News Release

UT Southwestern physicians to test oral insulin to prevent type I diabetes

Peer-Reviewed Publication

UT Southwestern Medical Center

DALLAS, Texas, September 10, 1996 -- UT Southwestern Medical Center at Dallas physicians will soon begin testing a new oral insulin capsule to determine if it can prevent or delay insulin-dependent diabetes mellitus, or type I diabetes, as part of a nationwide clinical study sponsored by the National Institutes of Health (NIH).

The oral insulin intervention study is the second phase of the Diabetes Prevention Trial -- Type I (DPT-1) sponsored by the NIH's National Institute of Diabetes and Digestive and Kidney Diseases (NIDDK). It is designed for people at moderate risk for developing type I diabetes, also known as juvenile-onset diabetes. Phase one, using insulin injections for intervention, was launched in February 1994 and is designed for those at high risk for developing type I diabetes.

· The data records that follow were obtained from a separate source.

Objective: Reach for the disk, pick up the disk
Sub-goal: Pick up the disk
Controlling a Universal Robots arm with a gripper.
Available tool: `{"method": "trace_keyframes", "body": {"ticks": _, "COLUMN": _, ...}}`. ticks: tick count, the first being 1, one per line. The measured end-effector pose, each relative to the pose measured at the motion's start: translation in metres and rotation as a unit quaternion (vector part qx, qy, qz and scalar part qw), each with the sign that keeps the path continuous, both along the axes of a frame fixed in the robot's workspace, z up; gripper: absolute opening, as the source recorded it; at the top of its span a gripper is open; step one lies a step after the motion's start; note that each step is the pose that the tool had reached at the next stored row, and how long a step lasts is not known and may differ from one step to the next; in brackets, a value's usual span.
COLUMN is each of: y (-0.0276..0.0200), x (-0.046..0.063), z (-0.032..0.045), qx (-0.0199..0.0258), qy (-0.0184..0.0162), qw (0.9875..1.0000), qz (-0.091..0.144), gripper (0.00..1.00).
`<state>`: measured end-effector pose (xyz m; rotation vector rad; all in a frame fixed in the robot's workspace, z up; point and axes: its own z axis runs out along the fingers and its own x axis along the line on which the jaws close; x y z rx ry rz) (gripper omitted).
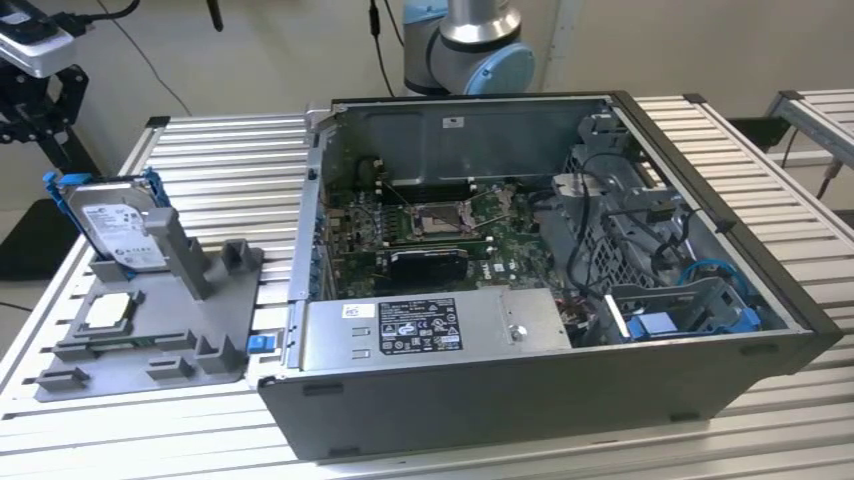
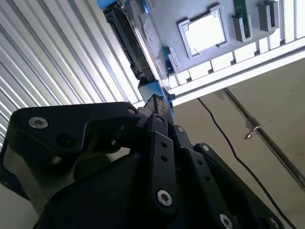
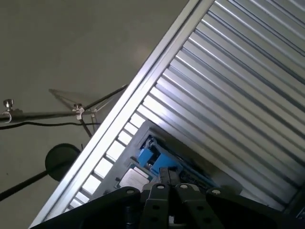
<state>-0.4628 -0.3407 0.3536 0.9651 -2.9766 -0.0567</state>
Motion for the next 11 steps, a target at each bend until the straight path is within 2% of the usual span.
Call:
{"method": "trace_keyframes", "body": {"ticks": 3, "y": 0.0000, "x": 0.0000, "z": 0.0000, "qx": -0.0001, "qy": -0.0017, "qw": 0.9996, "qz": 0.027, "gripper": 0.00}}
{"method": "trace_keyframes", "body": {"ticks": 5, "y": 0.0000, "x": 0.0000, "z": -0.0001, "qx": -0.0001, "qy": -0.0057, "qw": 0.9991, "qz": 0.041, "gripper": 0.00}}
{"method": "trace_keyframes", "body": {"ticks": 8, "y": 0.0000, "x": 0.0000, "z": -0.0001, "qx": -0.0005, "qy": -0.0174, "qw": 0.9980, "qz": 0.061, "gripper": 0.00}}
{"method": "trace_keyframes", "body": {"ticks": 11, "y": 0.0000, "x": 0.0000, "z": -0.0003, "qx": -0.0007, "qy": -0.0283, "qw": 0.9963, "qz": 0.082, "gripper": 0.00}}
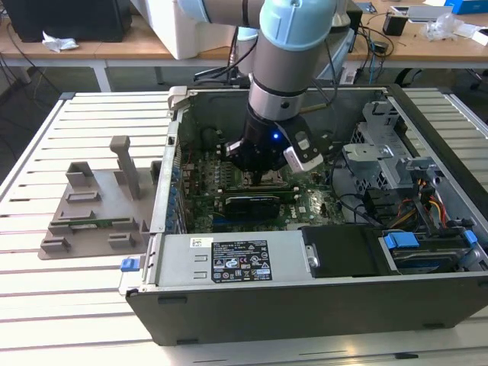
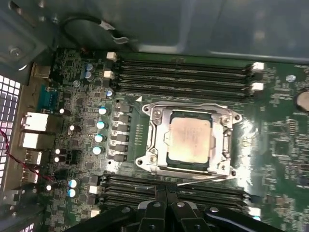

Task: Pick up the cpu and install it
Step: 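Install the second cpu locking lever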

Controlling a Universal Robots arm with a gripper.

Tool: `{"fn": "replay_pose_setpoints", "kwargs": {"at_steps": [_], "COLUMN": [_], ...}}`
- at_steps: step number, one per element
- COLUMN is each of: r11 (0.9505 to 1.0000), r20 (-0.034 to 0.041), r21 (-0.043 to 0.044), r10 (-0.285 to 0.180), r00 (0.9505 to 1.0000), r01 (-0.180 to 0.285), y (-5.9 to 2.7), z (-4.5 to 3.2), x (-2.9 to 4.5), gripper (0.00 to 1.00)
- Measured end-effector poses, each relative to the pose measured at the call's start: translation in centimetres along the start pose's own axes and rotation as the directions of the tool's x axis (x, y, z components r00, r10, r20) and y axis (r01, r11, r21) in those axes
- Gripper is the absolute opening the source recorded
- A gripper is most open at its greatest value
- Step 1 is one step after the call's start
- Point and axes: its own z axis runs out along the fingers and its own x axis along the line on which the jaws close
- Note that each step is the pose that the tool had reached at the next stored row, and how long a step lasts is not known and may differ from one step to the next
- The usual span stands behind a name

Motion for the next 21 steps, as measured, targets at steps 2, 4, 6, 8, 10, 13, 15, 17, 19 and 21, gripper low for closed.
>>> {"fn": "replay_pose_setpoints", "kwargs": {"at_steps": [2, 4, 6, 8, 10, 13, 15, 17, 19, 21], "r11": [1.0, 1.0, 1.0, 0.9999, 0.9999, 0.9999, 0.9999, 0.9999, 0.9999, 0.9999], "r20": [0.0, 0.0, 0.0002, 0.001, 0.0009, 0.0005, 0.0005, 0.0003, 0.0002, -0.0002], "r21": [0.0001, -0.0006, -0.0033, -0.011, -0.0134, -0.0132, -0.0131, -0.0133, -0.0132, -0.0133], "r10": [0.0, 0.0, -0.001, -0.001, -0.003, -0.006, -0.007, -0.008, -0.009, -0.011], "r00": [1.0, 1.0, 1.0, 1.0, 1.0, 1.0, 1.0, 1.0, 1.0, 0.9999], "r01": [0.0, 0.0, 0.001, 0.001, 0.003, 0.006, 0.007, 0.008, 0.009, 0.011], "y": [-0.02, -0.02, -0.01, 0.0, 0.18, 0.66, 0.97, 1.24, 1.31, 1.36], "z": [0.4, 0.91, 1.19, 1.51, 1.93, 2.35, 2.53, 2.82, 2.94, 3.04], "x": [0.34, 0.96, 1.45, 1.89, 2.04, 1.99, 2.04, 2.09, 2.07, 2.06], "gripper": [0.11, 0.11, 0.11, 0.11, 0.11, 0.11, 0.11, 0.11, 0.11, 0.11]}}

For the study UT Southwestern, the only medical center in Texas participating, is recruiting persons between the ages of 3 and 45 who have relatives with type I diabetes. Once enrolled, those at moderate risk -- having a 25 percent to 50 percent chance of developing the disease in five years -- will take one insulin capsule a day. Those at high risk will administer two insulin injections a day.

"Each year, more than 500 new cases of type I diabetes are diagnosed in our community; 120 to 140 of these are at Children's Medical Center, the pediatric teaching hospital for UT Southwestern physicians," said Dr. Philip Raskin, UT Southwestern professor of internal medicine and principal investigator of DPT-1 at UT Southwestern. "Another 17,500 people in the metropolitan area are at risk for developing the disease.

"Through the DPT-1, we hope to find that an insulin capsule or low doses of insulin by injection may prevent or delay diabetes."

Type I diabetics produce very little or no insulin, a hormone that regulates how cells use and store energy from food. It is believed that white blood cells vital to the body's defense against infectious diseases launch a self-directed, or autoimmune, attack on the insulin-producing beta cells in the pancreas. As a result, blood glucose builds to dangerous levels, causing damage to the eyes, kidneys, nerves and heart. Without daily insulin injections, people with type I diabetes will lapse into a coma and die.

Study investigators emphasize that oral insulin cannot be used to treat existing diabetes because it is digested by the body. However, they theorize that giving people insulin capsules or injections before they develop the disease may stop the body's immune system from destroying insulin-producing cells.

UT Southwestern is one of 10 clinics and 350 recruitment sites participating in the DPT-1. The study is sponsored by the NIDDK in cooperation with the National Institute of Child Health and Human Development, National Institute of Allergy and Infectious Diseases, National Center for Research Resources, Juvenile Diabetes Foundation International and American Diabetes Association.